É essa coragem visionária, em meio ao colapso, que faz de seu pontificado um baluarte de esperança para o nosso tempo. Francisco, como bom jesuíta, jamais pareceu movido pela obsessão de concluir ou encerrar com perfeição aquilo que começou. Ao contrário, assumiu a inacababilidade como método e horizonte. Seu estilo sempre foi mais o do semeador do que o do construtor meticuloso: planta ideias, inquieta estruturas, move placas tectônicas institucionais — e confia que o Espírito continuará a obra por outros meios, por outras mãos. Essa recusa a oferecer reformas “prontas” ou “embaladas” frustra os que esperam resoluções imediatas, mas revela uma compreensão profunda da humanidade como processo vivo, em discernimento constante, mais sinodal que sistemático. Sua teologia do tempo — marcada pela paciência, pela escuta e pelo conflito como lugar fecundo — já que o tempo é superior ao espaço, nos lembra que nem tudo precisa ser terminado para ser transformador. Afinal, no coração da espiritualidade de Francisco de Roma estava a confiança de que Deus age na história como fermento silencioso — e que, às vezes, os gestos mais revolucionários são aqueles que abrem caminhos, e não os que os pavimentam por completo.
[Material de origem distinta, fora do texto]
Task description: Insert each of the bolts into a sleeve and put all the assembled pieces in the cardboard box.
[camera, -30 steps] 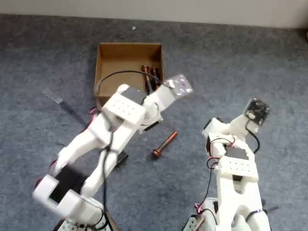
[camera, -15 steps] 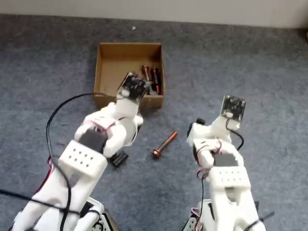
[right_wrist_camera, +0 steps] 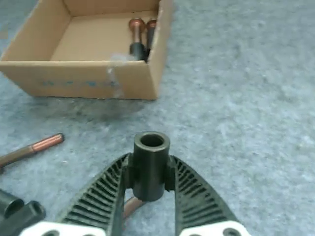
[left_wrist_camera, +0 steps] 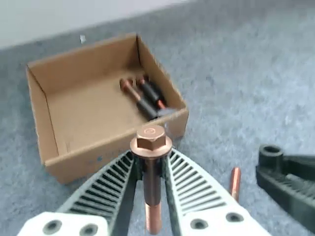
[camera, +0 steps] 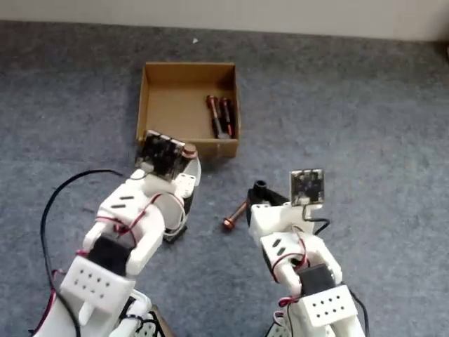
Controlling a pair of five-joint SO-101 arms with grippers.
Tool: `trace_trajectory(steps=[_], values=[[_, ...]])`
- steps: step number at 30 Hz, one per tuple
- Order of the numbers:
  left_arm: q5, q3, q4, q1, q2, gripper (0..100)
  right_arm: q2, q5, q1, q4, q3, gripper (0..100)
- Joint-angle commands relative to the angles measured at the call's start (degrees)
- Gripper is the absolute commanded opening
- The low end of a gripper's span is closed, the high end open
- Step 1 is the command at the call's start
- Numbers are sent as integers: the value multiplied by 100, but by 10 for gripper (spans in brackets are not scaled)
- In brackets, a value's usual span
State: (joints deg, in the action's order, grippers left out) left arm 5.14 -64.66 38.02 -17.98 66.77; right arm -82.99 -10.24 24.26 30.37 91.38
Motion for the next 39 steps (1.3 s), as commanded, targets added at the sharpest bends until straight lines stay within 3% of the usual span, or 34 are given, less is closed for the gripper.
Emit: trace_trajectory(steps=[1,5,10,21,25,30,39], values=[[378,110,-211,13,919,5,-532,70,321,22,136,5],[897,145,-281,-4,1552,6,-1253,440,505,22,523,5],[1037,101,-255,-409,2062,6,-2299,580,910,92,1130,5],[1037,-330,-167,-1191,2958,6,-2123,598,1604,101,1226,5],[1037,-558,-167,-1200,3152,6,-2123,677,1763,92,1226,5],[1037,-716,-176,-1200,3160,6,-2132,1477,1877,-242,1244,5],[1002,-857,-167,-1147,3160,6,-2132,1538,1877,-338,1226,5]])
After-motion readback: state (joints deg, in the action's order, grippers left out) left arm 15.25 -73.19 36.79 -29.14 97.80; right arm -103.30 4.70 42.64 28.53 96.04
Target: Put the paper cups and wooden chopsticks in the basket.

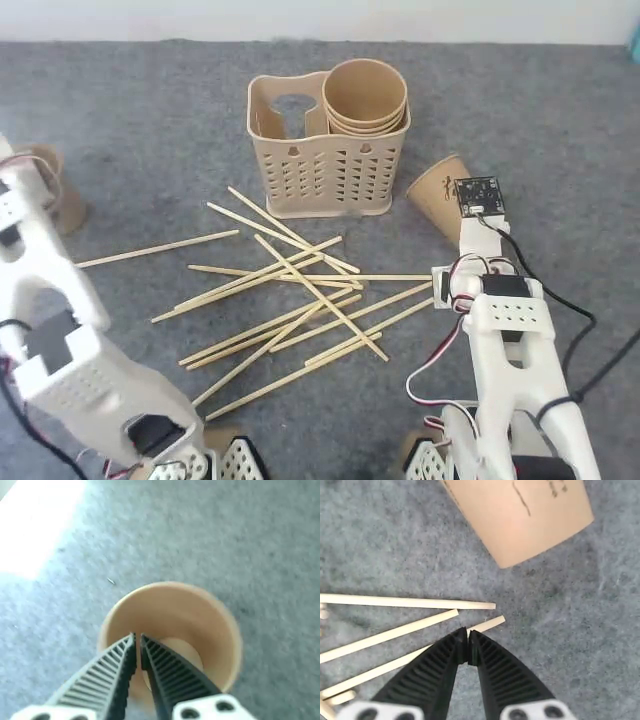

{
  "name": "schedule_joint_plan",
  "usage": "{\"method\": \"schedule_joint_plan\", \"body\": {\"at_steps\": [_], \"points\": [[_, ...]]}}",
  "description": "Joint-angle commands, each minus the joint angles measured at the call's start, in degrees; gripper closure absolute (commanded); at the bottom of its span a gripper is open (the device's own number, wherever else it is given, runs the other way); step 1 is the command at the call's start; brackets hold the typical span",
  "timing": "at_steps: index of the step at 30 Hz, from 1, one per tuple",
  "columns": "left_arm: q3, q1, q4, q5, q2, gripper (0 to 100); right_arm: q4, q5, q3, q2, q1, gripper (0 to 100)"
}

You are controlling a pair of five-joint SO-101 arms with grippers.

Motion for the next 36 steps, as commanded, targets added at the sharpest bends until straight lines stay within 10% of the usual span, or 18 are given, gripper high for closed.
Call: {"method": "schedule_joint_plan", "body": {"at_steps": [1,16,36], "points": [[-4.6,-0.6,0.8,-0.2,-1.0,99,-1.1,0.0,-0.4,-2.2,0.0,98.7],[-21.5,1.1,28.4,3.2,-0.4,82,-1.3,0.0,-0.4,-2.1,0.0,98.7],[-25.6,3.7,28.0,-2.5,13.5,82,-0.9,0.1,-0.4,-2.6,0.4,98.7]]}}
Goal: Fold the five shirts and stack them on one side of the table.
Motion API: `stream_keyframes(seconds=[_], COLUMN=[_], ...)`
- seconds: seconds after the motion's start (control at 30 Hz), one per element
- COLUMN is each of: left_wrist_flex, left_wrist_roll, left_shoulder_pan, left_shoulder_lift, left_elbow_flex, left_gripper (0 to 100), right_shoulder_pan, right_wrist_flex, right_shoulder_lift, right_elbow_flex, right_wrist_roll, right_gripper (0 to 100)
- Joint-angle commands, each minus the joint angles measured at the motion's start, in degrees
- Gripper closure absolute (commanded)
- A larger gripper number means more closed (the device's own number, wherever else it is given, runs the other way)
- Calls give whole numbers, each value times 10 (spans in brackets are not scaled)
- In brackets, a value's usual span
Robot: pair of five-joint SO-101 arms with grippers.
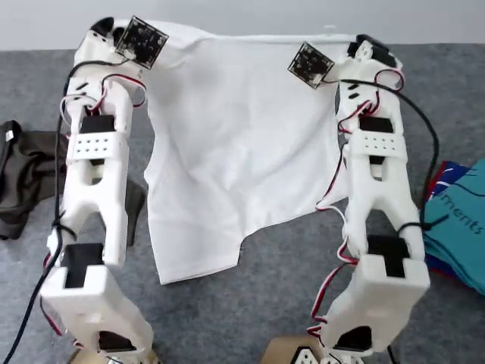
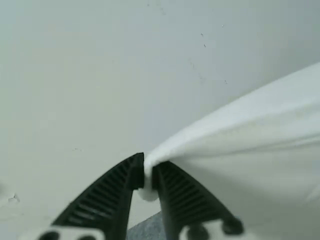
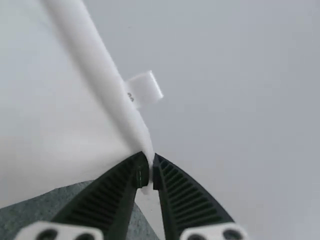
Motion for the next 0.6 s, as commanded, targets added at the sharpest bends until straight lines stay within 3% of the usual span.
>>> stream_keyframes(seconds=[0.0, 0.2, 0.57], left_wrist_flex=[-13, 91, 472], left_wrist_roll=[-2, -2, -2], left_shoulder_pan=[-5, 6, 12], left_shoulder_lift=[10, 19, 18], left_elbow_flex=[-60, -107, -220], left_gripper=[997, 997, 997], right_shoulder_pan=[0, 1, 3], right_wrist_flex=[-9, 3, 230], right_shoulder_lift=[14, 36, -1], right_elbow_flex=[-77, -106, -106], right_wrist_roll=[6, 6, 4], right_gripper=[987, 987, 987])
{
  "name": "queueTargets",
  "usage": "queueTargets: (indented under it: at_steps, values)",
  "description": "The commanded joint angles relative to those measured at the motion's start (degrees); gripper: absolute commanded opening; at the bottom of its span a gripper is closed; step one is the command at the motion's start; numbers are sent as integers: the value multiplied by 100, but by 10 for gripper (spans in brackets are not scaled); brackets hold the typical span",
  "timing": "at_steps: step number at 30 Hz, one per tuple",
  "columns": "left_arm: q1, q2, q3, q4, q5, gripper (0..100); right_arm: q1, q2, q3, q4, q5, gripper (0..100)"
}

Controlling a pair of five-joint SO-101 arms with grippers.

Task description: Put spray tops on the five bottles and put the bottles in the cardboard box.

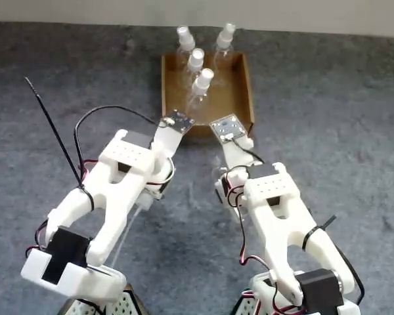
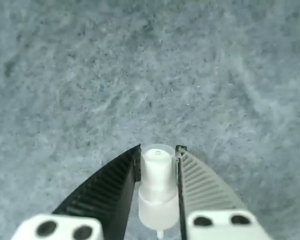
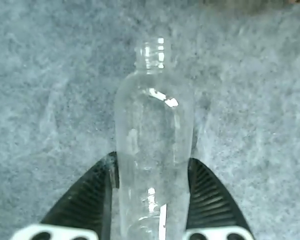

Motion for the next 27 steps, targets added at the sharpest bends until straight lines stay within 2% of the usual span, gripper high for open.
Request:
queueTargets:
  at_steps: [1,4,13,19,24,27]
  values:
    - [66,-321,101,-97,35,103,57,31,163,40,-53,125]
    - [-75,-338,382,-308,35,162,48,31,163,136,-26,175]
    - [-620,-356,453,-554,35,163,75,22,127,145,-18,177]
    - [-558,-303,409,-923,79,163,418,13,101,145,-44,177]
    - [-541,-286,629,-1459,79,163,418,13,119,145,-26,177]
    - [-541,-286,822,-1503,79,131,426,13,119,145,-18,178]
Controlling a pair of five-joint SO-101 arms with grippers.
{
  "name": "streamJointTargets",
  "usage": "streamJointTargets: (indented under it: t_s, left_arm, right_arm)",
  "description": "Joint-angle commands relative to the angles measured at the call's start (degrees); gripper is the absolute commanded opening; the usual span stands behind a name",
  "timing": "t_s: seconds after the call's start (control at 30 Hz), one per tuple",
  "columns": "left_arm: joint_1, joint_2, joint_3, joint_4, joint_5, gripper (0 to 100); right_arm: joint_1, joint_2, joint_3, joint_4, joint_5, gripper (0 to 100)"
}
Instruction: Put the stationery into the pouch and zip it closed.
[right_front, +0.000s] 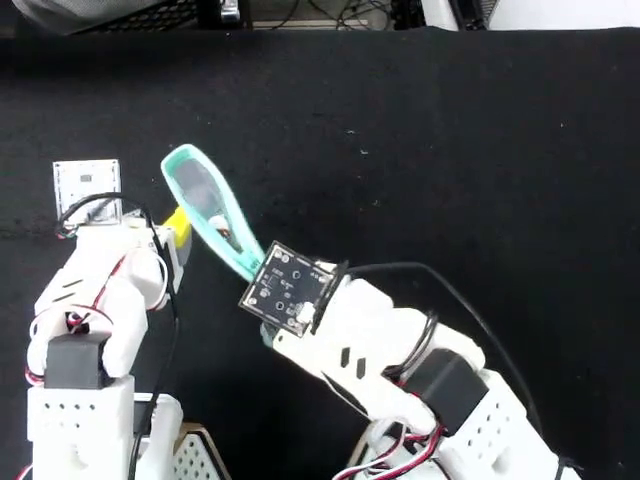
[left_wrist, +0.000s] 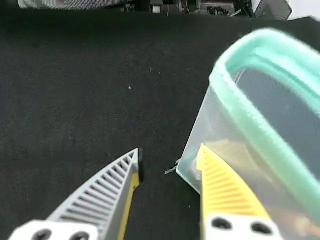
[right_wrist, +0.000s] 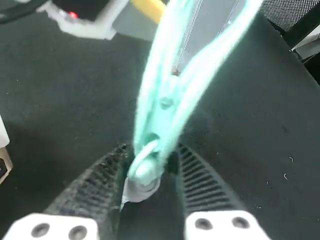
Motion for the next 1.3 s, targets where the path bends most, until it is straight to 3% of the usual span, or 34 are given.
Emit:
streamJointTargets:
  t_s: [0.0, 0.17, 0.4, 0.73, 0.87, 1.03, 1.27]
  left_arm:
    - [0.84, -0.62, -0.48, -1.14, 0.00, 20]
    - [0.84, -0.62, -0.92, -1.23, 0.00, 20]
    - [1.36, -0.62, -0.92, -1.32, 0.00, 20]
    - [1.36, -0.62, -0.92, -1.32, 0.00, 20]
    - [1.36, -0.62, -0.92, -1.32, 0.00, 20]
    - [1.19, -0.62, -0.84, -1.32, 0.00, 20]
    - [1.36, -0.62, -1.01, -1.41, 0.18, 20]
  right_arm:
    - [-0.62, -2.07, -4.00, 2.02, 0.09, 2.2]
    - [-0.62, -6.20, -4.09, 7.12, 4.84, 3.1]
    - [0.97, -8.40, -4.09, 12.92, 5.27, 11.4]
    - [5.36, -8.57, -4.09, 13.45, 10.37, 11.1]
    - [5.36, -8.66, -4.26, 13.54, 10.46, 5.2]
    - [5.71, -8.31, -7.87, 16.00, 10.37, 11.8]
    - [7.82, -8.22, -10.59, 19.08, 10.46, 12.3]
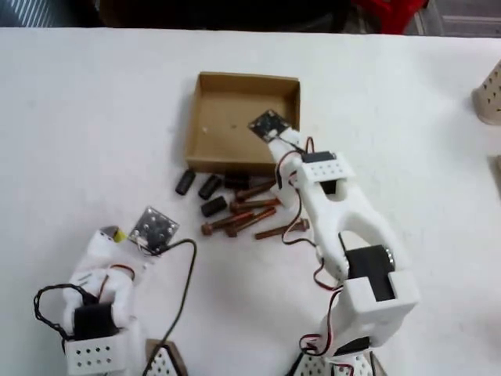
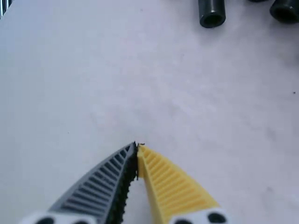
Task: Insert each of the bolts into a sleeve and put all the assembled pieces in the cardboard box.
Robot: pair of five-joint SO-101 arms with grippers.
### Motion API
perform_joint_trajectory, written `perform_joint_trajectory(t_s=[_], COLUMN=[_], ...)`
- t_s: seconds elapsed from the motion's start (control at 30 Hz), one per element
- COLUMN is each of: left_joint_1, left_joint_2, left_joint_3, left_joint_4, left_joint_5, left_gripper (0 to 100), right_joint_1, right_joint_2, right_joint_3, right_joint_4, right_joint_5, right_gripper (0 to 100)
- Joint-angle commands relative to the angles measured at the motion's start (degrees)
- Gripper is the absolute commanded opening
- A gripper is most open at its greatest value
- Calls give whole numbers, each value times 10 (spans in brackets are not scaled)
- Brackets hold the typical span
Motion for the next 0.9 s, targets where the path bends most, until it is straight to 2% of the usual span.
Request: perform_joint_trajectory(t_s=[0.0,0.27,0.37,0.57,0.67,0.87], left_joint_1=[-7,-53,-46,10,40,121], left_joint_2=[-1,0,0,24,107,387], left_joint_3=[-5,-77,-99,-172,-243,-408], left_joint_4=[-4,-4,-10,-4,-4,-4], left_joint_5=[-1,-4,-4,-4,-4,-5], left_gripper=[24,24,24,24,24,24], right_joint_1=[22,86,123,175,211,291], right_joint_2=[-12,-198,-288,-422,-454,-457], right_joint_3=[17,106,171,276,302,333], right_joint_4=[3,69,67,67,68,67], right_joint_5=[4,-129,-150,-150,-150,-145], right_gripper=[17,16,16,16,16,16])
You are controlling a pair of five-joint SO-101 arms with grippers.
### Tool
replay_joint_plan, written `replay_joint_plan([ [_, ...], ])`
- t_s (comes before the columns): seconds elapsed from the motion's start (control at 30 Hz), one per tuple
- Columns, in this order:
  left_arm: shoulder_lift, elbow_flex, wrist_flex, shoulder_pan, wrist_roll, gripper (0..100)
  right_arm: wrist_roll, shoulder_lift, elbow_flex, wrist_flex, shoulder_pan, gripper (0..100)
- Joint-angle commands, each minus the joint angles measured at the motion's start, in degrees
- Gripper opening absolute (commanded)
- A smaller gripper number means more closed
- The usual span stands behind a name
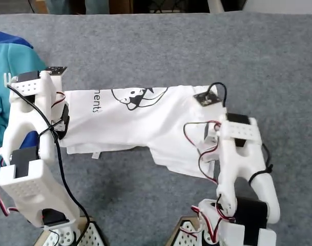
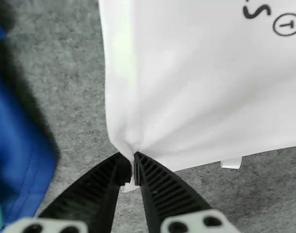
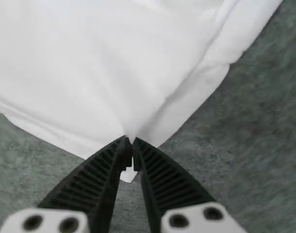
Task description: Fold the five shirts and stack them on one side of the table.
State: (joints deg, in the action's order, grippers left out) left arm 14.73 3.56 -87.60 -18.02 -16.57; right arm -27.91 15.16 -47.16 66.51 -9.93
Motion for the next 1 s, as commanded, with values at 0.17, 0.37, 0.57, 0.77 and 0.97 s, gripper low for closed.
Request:
replay_joint_plan([
  [0.17, -0.44, -0.4, 0.44, 0.57, -1.58, 3, -1.76, 1.63, 3.21, 0.62, -3.34, 1.4],
  [0.37, -0.44, -0.22, 0.0, 0.57, -4.04, 3, -3.34, 1.63, 3.12, 2.64, -3.43, 1.4],
  [0.57, -0.44, -0.57, -0.09, 0.57, -4.22, 3, -3.43, 1.63, 2.15, 2.99, -3.43, 1.4],
  [0.77, -0.62, -0.13, -0.18, 0.22, -7.65, 3, -3.96, 1.71, 0.75, 3.08, -3.52, 1.4],
  [0.97, -0.7, -0.57, -0.18, 0.22, -7.65, 3, -4.04, 1.98, 1.8, 4.84, -6.68, 1.4],
])
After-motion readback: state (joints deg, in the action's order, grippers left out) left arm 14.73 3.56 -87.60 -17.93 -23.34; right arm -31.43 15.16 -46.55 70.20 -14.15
Francisco partiu no dia 21 de abril de 2025. Roma celebrava seu aniversário de fundação, a festa que homenageia os 2778 anos da cidade. Aquela Roma que já conheceu Nero, Otavio Augusto, Trajano, Diocleciano e o emblemático Constantino. Roma que foi palco do derramar de sangue de Pedro e Paulo, cujas mensagens de universalismo evangélico mais tarde fizeram a suprassunção dos imperadores; Roma que um dia foi o centro do mundo, Roma que assistiu à ascensão, ao florescimento e ao declínio da Cristandade. Roma que viu o pobre e visionário Francisco de Assis, há 800 anos, com suas ideias de reforma e reconstrução. Roma que foi testemunha das chamas que consumiram e dos juízos que se abateram sobre os modernos Giordano Bruno e Galileu Galilei. Roma que acompanhou a antimodernização da Igreja e que sentiu as feridas das duas grandes guerras. Roma que, há exatos 60 anos, assistiu ao Concílio Vaticano II, quando a Igreja finalmente abriu a janela para o mundo moderno.

Naquele mesmo dia de celebração do seu aniversário, a velha Roma, cidade em que cabe o mundo inteiro, viu o mais argentino dos romanos se despedir. 

Até logo, Francisco de Roma. Deus abençoe para que do céu o senhor não interceda tanto pela seleção de futebol da Argentina.